Your objective:
Please print each entry below exactly as it stands, but without any pictures.

Given data:
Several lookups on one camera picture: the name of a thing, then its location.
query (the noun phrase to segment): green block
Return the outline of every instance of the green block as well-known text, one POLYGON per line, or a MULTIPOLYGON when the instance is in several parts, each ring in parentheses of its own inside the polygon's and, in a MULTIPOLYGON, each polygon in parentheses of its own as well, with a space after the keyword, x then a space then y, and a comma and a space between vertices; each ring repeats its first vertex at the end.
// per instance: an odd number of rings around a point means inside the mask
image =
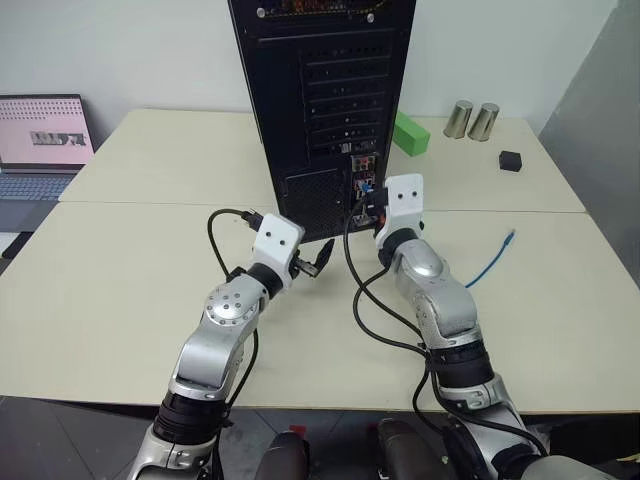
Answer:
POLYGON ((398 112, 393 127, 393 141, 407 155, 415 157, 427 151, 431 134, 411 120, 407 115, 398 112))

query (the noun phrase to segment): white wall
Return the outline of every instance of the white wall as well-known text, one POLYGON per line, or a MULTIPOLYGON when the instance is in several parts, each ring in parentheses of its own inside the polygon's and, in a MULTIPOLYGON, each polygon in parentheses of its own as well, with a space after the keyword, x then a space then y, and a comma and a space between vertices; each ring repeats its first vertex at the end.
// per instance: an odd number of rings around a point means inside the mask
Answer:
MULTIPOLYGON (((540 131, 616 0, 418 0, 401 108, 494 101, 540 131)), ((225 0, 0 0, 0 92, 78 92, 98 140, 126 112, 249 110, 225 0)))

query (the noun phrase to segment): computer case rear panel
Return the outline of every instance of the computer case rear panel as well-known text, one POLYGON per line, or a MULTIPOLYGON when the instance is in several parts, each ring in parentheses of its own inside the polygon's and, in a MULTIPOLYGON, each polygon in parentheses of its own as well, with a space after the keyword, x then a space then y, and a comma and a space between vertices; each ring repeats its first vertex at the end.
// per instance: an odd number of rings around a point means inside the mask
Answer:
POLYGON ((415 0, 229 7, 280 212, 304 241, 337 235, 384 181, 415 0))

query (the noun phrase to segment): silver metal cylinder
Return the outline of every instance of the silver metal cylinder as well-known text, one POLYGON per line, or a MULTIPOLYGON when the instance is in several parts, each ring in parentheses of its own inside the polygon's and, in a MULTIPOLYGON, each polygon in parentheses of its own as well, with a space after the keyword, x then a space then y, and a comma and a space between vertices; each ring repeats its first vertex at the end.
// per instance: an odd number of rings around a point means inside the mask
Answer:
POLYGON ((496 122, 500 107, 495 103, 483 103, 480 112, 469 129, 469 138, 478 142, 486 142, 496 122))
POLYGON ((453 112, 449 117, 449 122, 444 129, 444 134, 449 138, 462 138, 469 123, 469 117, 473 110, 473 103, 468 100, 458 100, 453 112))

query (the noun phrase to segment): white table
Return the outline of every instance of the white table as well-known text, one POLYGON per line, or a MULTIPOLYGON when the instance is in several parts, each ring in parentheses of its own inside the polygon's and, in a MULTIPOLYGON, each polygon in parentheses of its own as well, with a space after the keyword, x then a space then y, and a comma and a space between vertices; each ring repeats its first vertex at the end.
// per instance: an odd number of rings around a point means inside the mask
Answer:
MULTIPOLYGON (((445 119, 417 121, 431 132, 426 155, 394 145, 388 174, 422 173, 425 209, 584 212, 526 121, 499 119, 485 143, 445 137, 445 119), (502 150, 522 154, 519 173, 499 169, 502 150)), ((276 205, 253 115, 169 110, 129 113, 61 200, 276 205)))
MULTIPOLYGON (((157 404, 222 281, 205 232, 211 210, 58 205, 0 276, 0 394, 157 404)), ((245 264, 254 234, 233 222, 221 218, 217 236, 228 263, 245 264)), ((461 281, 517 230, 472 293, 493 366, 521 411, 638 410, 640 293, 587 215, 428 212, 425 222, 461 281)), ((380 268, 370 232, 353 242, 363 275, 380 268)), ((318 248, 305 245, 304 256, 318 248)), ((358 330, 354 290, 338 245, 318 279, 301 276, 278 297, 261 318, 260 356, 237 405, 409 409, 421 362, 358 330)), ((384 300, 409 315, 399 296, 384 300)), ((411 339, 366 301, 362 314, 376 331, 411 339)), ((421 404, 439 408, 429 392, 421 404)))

Response to this task:
Several lookups on one camera picture: the name of a thing, then its location.
query (the noun phrase to segment): green block
Return the outline of every instance of the green block as well-known text, one POLYGON per line, or a MULTIPOLYGON when the instance is in several parts, each ring in parentheses of its own inside the polygon's and, in a MULTIPOLYGON, each polygon in parentheses of its own as well, with a space after the keyword, x then a space then y, and a comma and a space between vertices; each ring repeats its first vertex at the end.
// per instance: an odd number of rings around a point means inside the mask
image =
Answer:
POLYGON ((398 112, 393 127, 393 141, 407 155, 415 157, 427 151, 431 134, 411 120, 407 115, 398 112))

query (the noun phrase to segment): white wall
Return the outline of every instance of the white wall as well-known text, one POLYGON per line, or a MULTIPOLYGON when the instance is in several parts, each ring in parentheses of its own inside the polygon's and, in a MULTIPOLYGON, each polygon in parentheses of its own as well, with a space after the keyword, x then a space then y, and a comma and a space between vertices; each ring repeats its first vertex at the end.
// per instance: an odd number of rings around a point means inside the mask
Answer:
MULTIPOLYGON (((540 131, 616 0, 418 0, 401 108, 494 101, 540 131)), ((225 0, 0 0, 0 92, 78 92, 98 140, 126 112, 249 110, 225 0)))

query (the noun phrase to segment): computer case rear panel
Return the outline of every instance of the computer case rear panel as well-known text, one POLYGON per line, or a MULTIPOLYGON when the instance is in several parts, each ring in parentheses of its own inside the polygon's and, in a MULTIPOLYGON, each polygon in parentheses of its own as well, with a space after the keyword, x then a space then y, and a comma and a space between vertices; each ring repeats its first vertex at the end.
// per instance: an odd number of rings around a point means inside the mask
Answer:
POLYGON ((415 0, 229 7, 280 212, 304 241, 337 235, 384 181, 415 0))

query (the noun phrase to segment): silver metal cylinder
Return the outline of every instance of the silver metal cylinder as well-known text, one POLYGON per line, or a MULTIPOLYGON when the instance is in several parts, each ring in parentheses of its own inside the polygon's and, in a MULTIPOLYGON, each polygon in parentheses of its own as well, with a space after the keyword, x then a space then y, and a comma and a space between vertices; each ring repeats its first vertex at the end.
// per instance: an odd number of rings around a point means inside the mask
Answer:
POLYGON ((496 122, 500 107, 495 103, 483 103, 480 112, 469 129, 469 138, 478 142, 486 142, 496 122))
POLYGON ((453 112, 449 117, 449 122, 444 129, 444 134, 449 138, 462 138, 469 123, 469 117, 473 110, 473 103, 468 100, 458 100, 453 112))

query (the noun phrase to segment): white table
Return the outline of every instance of the white table as well-known text, one POLYGON per line, or a MULTIPOLYGON when the instance is in several parts, each ring in parentheses of its own inside the polygon's and, in a MULTIPOLYGON, each polygon in parentheses of its own as well, with a space after the keyword, x then a space then y, and a comma and a space between vertices; each ring repeats its first vertex at the end.
// per instance: an odd number of rings around a point means inside the mask
Answer:
MULTIPOLYGON (((445 119, 417 121, 431 132, 426 155, 394 145, 388 174, 422 173, 425 209, 584 212, 526 121, 499 119, 485 143, 445 137, 445 119), (502 150, 522 154, 519 173, 499 169, 502 150)), ((276 205, 253 115, 169 110, 129 113, 61 200, 276 205)))
MULTIPOLYGON (((157 404, 222 281, 205 232, 211 210, 58 205, 0 276, 0 394, 157 404)), ((245 264, 254 234, 233 222, 221 218, 217 236, 228 263, 245 264)), ((461 281, 517 230, 472 293, 493 366, 521 411, 638 410, 640 293, 587 215, 428 212, 425 222, 461 281)), ((380 268, 370 232, 353 242, 363 275, 380 268)), ((318 248, 305 245, 304 256, 318 248)), ((358 330, 354 290, 338 245, 318 279, 301 276, 278 297, 261 318, 260 356, 237 405, 409 409, 421 362, 358 330)), ((384 300, 409 315, 399 296, 384 300)), ((411 339, 366 301, 362 314, 376 331, 411 339)), ((421 404, 439 408, 429 392, 421 404)))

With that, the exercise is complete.